Após a completude dos três anos no setor da Intervenção Precoce, as crianças passam para outro setor, o Infantil, que compreende o acompanhamento multidisciplinar dos três anos completos aos dezessete anos. Nesse setor, da mesma forma é elaborado um plano terapêutico. Existe a compreensão na instituição de que as crianças com a SCZV ainda têm algum nível de prioridade no serviço, o que nem sempre pode ser garantido, diante outras demandas que se colocam. De outro lado, a procura de atendimento destas crianças, em específico, tem diminuído por alguns fatores: as crianças estão passando para o setor infantil e deixando a intervenção precoce; as famílias continuam migrando para outros serviços; e menos crianças têm nascido com essa condição. Dessa maneira, atualmente, o atendimento inicial criado especificamente para as famílias com filhos com a SCZV está sendo gradualmente diminuído. De acordo com algumas profissionais, por conta da prioridade de atendimento, bem como a concessão de diversos benefícios às famílias de crianças com SCZV, a instituição vivencia impasses com as famílias de crianças com outras condições atípicas de desenvolvimento. Estas se sentem preteridas e com menor preferência do que as das crianças com a SCZV. O serviço se depara, então, com a necessidade de dar conta do público da SCZV, mas não pode deixar que os demais pacientes acreditem que tenham pouca importância.

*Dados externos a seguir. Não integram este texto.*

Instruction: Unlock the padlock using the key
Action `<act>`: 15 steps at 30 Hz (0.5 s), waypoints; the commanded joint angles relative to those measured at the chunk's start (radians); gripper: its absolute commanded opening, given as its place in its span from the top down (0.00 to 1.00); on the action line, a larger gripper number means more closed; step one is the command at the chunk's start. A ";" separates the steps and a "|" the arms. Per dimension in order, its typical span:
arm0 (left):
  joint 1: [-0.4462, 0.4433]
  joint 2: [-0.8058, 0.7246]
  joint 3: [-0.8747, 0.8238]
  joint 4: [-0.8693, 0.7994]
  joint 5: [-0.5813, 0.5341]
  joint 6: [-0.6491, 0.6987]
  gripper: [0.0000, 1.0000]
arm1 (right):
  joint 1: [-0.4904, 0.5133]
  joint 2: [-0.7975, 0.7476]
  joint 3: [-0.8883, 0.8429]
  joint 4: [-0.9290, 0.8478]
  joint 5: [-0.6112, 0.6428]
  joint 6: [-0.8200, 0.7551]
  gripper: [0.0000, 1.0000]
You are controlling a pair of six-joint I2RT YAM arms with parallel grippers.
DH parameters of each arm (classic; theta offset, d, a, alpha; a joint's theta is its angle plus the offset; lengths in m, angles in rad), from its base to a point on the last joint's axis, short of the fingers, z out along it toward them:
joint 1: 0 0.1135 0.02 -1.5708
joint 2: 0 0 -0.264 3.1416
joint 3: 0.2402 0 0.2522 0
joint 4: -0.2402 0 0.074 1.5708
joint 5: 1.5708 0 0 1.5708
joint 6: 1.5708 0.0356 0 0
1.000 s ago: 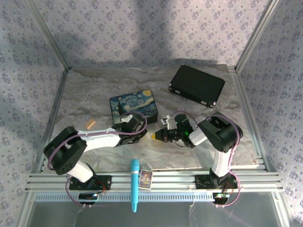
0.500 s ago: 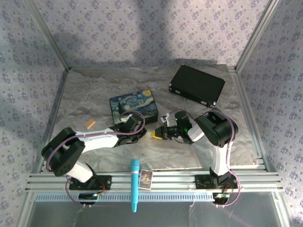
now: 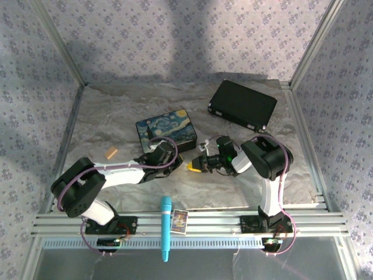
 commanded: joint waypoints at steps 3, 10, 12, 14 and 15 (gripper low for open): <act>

Os familiares que acompanham as crianças no cotidiano do serviço se constituem majoritariamente pelas mães, também avós e poucos pais. Segundo dados da Secretaria de Saúde do Estado da Bahia (RESP/DIVEP/SESAB, 2019), em 45,5 % dos casos notificados

entre os anos de 2015 e 2018, as mães das crianças com a SCZV no Estado estavam na faixa etária dos 20 aos 29 anos, seguido da faixa dos 30 aos 39 (28,5%) e dos 15 aos 19 anos (16,1%).